How to Feed a Dog Raw Food. With commercial pet food recalls and questions about the best nutrition for dogs, many people are choosing to feed their dogs a raw diet. The staple of the raw diet in its various forms is raw meat from various animals. Proponents argue that the diet is closer to what wolves eat in the wild and thus, more species appropriate for dogs.
Research the various raw diets that individuals use for their dogs. The two most common methods used are the BARF (or Bones and Raw Food) and a whole prey model. Typically, BARF diets include raw meat, vegetables and supplements. The whole prey model concentrates on feeding raw meat, bones and organs from different animal sources, but does not include grains or other carbohydrates.

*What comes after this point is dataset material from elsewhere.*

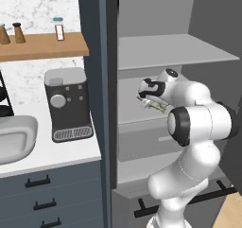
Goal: Place one cucumber and one fish in each tupperware on the nearby counter, to pack two identical lunches.
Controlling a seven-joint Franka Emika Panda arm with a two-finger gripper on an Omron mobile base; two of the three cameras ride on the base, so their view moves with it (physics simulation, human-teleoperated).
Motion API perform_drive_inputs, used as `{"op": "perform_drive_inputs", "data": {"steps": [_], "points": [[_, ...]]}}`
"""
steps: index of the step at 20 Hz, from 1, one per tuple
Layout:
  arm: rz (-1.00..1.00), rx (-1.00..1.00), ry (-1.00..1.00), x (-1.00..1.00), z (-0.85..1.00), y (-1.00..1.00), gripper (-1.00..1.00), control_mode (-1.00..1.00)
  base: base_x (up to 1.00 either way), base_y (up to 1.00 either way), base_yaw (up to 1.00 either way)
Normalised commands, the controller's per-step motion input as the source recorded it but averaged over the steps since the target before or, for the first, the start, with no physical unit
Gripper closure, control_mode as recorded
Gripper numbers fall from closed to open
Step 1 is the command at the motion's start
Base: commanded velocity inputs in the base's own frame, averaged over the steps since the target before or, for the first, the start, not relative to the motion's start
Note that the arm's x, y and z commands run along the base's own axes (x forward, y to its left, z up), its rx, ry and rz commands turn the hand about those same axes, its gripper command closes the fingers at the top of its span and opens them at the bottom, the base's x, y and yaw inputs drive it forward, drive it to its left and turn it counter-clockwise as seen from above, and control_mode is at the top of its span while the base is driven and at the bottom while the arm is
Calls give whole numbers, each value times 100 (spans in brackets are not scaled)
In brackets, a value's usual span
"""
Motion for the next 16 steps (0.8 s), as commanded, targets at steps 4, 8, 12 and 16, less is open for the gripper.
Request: {"op": "perform_drive_inputs", "data": {"steps": [4, 8, 12, 16], "points": [[-11, 2, 3, -28, 16, 6, 100, -100, 0, 0, 0], [-19, 0, 6, -16, 34, 13, 100, -100, 0, 0, 0], [-25, 0, 9, -24, 25, 5, 100, -100, 0, 0, 0], [-29, 0, 3, -53, 5, 0, 100, -100, 0, 0, 0]]}}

Decide on the method that you are most comfortable with. The debate between the models can be as strong as the debate between kibble and raw in some cases. You'll need to decide for yourself, or through discussions with other raw feeders, about what you feel is the best method.
Locate food sources. You can find pre-packaged raw food at some pet supply retailers, which follow the BARF method in most cases. For raw meat, you can typically find various sources in local grocery stores, meat buying groups and butcher shops. You may also be able to grow or raise your own food for your dogs.

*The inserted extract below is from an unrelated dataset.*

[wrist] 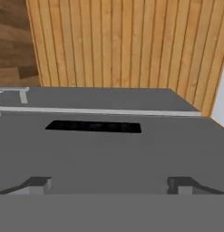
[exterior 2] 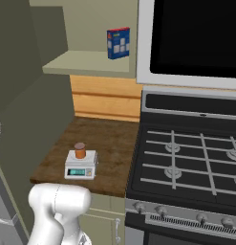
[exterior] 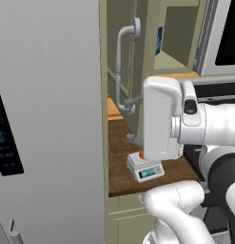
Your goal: Pick the jam and place it on the digital scale for weighing, and close the cabinet.
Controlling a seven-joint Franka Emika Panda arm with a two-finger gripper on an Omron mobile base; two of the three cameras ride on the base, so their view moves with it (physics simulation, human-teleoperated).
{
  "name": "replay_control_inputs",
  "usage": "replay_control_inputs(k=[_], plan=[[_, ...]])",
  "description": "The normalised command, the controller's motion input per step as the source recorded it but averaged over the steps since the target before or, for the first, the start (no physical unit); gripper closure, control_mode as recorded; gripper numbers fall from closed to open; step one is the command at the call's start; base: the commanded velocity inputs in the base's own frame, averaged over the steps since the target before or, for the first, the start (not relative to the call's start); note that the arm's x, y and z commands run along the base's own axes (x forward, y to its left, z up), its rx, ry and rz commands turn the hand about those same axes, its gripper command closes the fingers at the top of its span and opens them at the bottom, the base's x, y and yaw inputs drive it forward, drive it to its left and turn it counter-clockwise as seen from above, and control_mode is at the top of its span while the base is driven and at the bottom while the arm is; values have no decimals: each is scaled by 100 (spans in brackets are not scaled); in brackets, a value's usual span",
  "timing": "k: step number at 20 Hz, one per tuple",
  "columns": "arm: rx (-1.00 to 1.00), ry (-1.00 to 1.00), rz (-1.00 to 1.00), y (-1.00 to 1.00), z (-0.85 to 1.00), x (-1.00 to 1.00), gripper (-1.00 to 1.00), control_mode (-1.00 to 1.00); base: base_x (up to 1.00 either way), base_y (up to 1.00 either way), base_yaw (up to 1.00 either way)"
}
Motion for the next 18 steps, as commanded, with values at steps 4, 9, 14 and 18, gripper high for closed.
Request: replay_control_inputs(k=[4,9,14,18], plan=[[0,0,-19,-5,-2,38,-100,-100,0,0,0],[-2,0,-20,1,-11,49,-100,-100,0,0,0],[-1,2,-18,9,-19,54,-100,-100,0,0,0],[0,0,-9,1,-15,30,-100,-100,0,0,0]])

Incorporate meats from different animals in order to provide better nutrition and interest for your dog. Beef, pork, chicken and turkey are often available without too much searching. You can also incorporate wild game, fish and other animals. Organ meat, particularly liver, is an important food source as well. The whole prey model often uses about 10 percent organ food, including at least 5 percent liver.

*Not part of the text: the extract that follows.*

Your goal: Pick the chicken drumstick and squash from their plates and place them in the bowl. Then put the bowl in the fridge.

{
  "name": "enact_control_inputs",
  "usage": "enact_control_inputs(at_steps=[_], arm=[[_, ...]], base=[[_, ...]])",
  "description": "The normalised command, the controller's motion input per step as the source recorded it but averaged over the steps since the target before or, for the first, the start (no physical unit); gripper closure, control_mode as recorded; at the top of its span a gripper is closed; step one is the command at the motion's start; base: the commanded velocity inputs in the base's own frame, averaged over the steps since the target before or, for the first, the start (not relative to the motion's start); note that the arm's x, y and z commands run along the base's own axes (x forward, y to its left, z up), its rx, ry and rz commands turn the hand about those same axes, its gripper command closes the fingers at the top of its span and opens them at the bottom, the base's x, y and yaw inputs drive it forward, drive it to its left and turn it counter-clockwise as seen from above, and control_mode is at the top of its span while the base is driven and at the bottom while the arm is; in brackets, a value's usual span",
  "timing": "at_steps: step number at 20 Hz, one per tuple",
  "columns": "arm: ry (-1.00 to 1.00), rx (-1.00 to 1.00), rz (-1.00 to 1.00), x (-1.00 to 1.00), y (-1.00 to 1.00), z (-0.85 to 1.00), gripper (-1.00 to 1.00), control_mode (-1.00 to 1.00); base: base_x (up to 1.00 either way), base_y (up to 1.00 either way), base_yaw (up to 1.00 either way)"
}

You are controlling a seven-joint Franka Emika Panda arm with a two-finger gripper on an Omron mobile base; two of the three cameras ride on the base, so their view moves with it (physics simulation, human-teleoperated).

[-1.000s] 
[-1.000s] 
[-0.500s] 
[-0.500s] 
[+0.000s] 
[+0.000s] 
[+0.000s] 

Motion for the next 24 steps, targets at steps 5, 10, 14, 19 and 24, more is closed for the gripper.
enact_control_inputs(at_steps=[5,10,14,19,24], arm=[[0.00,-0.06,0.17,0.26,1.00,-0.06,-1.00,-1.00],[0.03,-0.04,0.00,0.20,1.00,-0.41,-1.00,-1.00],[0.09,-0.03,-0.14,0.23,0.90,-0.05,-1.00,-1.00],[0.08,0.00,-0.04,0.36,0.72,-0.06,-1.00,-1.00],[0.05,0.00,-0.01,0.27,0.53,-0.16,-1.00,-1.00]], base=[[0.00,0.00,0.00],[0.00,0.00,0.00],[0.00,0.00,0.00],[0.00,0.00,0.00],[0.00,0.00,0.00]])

Make the switch with your dog. Many people recommend that when you begin feeding raw that you stick to only raw food as the digestion time can be shorter than for kibble. Some dogs can eat kibble and raw with no apparent problems, however.
Go slow with the food variety and gradually introduce new meats. You may want to stick with one protein source for several weeks before slowly introducing new ones. This will help your dog adjust and help avoid stomach upset which can also happen when individuals switch from one variety of kibble to another.
Monitor your dog in the immediate and long term so that you can adjust the diet as necessary. If your dog gulps the food down, you might try larger pieces. You can also adjust the amount fed if your dog appears to be gaining or losing too much weight.